* _Task requirements_: When a line of the listing below has the string "black" in it, copy that line.

* _Records for this exercise_:
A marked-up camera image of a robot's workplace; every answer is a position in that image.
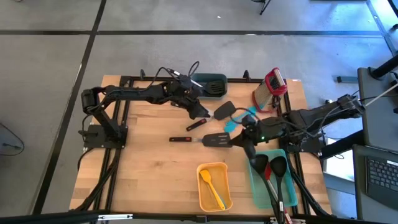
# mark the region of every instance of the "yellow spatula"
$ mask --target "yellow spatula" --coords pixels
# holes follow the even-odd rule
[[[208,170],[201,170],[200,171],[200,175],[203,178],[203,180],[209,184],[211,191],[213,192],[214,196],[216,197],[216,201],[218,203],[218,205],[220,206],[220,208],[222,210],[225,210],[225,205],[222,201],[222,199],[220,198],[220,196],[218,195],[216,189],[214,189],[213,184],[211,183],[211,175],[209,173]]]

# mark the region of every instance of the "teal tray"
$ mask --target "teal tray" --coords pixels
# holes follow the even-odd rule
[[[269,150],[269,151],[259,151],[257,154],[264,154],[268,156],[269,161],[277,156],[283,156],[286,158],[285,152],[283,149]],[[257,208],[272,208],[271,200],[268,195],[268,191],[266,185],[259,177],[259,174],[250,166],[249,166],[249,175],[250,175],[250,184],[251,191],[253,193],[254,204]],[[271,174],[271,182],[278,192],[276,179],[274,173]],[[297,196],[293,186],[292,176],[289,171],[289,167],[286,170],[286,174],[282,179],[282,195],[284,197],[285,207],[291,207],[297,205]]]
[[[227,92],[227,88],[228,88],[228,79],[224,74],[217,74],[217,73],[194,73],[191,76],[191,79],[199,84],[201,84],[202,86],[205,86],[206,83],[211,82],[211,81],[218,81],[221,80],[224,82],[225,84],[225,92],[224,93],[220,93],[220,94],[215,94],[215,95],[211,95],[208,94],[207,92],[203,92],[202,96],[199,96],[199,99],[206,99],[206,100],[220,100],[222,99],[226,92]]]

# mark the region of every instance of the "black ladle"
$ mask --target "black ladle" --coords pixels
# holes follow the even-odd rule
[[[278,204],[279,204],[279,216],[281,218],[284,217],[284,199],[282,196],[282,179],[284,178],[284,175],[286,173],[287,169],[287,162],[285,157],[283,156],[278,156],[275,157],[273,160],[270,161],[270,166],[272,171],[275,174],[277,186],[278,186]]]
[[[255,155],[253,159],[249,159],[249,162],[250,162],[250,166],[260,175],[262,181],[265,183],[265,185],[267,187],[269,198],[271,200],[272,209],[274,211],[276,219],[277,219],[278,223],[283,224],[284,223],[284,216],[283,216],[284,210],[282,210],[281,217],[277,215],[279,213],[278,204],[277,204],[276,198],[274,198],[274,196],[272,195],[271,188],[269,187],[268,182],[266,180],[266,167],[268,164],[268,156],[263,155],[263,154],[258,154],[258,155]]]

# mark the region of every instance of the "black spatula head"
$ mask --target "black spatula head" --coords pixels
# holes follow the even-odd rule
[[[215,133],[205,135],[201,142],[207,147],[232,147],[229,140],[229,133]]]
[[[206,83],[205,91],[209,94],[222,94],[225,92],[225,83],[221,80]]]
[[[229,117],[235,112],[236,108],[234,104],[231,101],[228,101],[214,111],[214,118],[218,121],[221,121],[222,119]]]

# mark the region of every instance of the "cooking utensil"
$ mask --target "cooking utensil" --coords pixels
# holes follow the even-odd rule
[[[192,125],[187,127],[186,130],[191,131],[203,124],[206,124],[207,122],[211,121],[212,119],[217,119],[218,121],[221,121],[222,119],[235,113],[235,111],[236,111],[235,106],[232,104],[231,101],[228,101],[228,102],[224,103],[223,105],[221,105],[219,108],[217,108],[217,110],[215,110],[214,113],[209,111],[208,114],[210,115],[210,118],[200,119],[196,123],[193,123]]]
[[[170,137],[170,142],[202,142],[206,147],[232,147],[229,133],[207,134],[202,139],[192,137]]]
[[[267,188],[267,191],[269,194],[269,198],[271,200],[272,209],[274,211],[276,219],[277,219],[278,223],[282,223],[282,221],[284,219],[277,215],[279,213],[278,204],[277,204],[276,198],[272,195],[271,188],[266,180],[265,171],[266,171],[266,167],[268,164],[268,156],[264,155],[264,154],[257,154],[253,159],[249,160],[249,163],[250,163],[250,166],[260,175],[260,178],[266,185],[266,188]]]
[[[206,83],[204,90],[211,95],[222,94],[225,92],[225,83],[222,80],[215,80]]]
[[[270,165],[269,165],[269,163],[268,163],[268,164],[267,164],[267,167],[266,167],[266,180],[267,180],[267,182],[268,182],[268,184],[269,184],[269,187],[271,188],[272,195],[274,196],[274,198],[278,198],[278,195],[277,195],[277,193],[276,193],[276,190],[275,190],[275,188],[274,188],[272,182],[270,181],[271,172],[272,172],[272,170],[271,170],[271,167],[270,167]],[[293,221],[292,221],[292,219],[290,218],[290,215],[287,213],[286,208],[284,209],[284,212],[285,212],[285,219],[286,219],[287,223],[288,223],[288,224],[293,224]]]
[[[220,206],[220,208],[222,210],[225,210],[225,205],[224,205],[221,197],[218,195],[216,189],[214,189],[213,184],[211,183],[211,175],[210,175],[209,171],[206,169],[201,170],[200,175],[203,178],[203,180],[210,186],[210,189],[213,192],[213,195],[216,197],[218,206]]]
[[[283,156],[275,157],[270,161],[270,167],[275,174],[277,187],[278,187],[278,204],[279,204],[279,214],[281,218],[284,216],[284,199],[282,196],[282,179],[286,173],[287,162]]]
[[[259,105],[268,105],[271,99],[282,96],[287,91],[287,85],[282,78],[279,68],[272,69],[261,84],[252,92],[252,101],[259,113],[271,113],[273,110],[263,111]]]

* _Task output_:
# mark the region of every instance of the "black ladle"
$ mask --target "black ladle" --coords pixels
# mark the region of every instance of the "black spatula head"
$ mask --target "black spatula head" --coords pixels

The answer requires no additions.